Shimeji mushroom (Hypsizygus tessellatus) is a low-calorie, nutrient-dense fungus. Per 100g fresh weight: Energy ~22 kcal, Protein 2.7–3.5g (containing all essential amino acids including glutamic acid and aspartic acid as predominant free amino acids contributing to umami flavor), Carbohydrates 4.0–5.0g, Dietary Fiber 1.3–2.5g (predominantly beta-glucans including β-1,3/1,6-glucans estimated at 15–25% of dry weight, which are the primary bioactive polysaccharides), Fat 0.2–0.4g, Water ~90–92g. Micronutrients: Potassium ~300–370mg/100g (one of the highest mineral contributors), Phosphorus ~80–100mg/100g, Copper ~0.3–0.5mg/100g, Selenium ~2–5μg/100g, Zinc ~0.5–0.8mg/100g, Iron ~0.5–1.0mg/100g.
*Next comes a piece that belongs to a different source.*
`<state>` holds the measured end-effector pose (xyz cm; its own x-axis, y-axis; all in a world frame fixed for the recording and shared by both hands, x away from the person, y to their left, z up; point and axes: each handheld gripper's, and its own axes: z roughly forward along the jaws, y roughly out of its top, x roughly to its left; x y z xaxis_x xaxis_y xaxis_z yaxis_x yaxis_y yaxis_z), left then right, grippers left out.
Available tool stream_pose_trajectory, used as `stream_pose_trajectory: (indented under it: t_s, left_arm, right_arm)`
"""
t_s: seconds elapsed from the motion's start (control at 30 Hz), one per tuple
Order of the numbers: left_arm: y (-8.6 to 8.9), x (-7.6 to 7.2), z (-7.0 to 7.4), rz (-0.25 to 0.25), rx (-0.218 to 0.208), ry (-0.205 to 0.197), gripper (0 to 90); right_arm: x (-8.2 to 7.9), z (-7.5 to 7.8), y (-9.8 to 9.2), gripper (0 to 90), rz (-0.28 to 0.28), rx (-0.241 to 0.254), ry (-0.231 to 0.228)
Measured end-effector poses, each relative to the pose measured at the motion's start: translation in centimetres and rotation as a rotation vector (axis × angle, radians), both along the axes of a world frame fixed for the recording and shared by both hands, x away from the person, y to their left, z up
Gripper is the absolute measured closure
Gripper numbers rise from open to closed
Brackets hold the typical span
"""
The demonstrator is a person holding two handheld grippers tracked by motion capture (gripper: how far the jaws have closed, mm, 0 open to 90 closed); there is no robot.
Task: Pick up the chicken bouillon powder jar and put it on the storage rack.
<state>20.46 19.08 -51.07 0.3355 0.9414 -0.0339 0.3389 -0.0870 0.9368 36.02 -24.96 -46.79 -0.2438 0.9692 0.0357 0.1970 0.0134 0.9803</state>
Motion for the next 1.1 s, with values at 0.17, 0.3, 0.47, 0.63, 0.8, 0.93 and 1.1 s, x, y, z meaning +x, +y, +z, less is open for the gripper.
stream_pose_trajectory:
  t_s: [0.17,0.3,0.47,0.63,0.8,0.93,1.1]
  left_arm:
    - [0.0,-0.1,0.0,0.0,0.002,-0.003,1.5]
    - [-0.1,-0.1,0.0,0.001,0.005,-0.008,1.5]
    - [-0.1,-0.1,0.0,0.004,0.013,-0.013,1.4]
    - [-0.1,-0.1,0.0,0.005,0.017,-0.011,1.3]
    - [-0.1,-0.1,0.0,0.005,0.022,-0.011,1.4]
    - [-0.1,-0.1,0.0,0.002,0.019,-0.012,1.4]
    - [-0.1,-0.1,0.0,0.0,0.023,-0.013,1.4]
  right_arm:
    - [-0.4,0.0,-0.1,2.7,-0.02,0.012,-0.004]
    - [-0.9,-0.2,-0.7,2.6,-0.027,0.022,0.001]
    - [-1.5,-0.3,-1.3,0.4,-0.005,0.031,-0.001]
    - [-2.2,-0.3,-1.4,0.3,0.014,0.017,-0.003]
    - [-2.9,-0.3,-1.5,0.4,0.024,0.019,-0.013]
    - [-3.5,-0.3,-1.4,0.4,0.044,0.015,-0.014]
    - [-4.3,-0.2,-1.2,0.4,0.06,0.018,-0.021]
Vitamins: Niacin (B3) ~5–7mg/100g dry basis, Riboflavin (B2) ~0.2–0.4mg/100g, Pantothenic acid (B5) ~1.0–2.0mg/100g, Vitamin D2 (ergocalciferol) present in trace amounts in fresh form but increases significantly (estimated 10–100μg/100g dry weight) upon UV light exposure due to ergosterol conversion; ergosterol content estimated at 3–7mg/100g fresh weight. Bioactive compounds: Beta-glucan polysaccharides (primary immunomodulatory compounds), eritadenine (present in trace amounts compared to shiitake), lectins, and phenolic compounds (total phenolics ~5–15mg GAE/100g fresh weight). Chitin comprises ~2–5% of dry weight forming the cell wall. Bioavailability notes: Beta-glucans have limited raw bioavailability; cooking disrupts cell walls and increases nutrient release. Ergosterol-to-vitamin D2 conversion requires UV exposure post-harvest. Protein digestibility is moderate (~60–70%) due to chitin matrix encapsulation.

Preparation & Dosage

No clinically studied dosage ranges are available from the provided research. The single study focused on occupational exposure to spores rather than therapeutic supplementation. Consult a healthcare provider before starting any new supplement.

Synergy & Pairings

Insufficient evidence to recommend synergistic combinations

Safety & Interactions

Safety data for shimeji mushroom supplementation is limited, though culinary consumption appears generally safe for most individuals. Occupational exposure studies suggest potential immune system effects, but clinical significance remains unclear. No documented drug interactions are available due to lack of research. Pregnant and breastfeeding women should avoid supplementation due to insufficient safety data.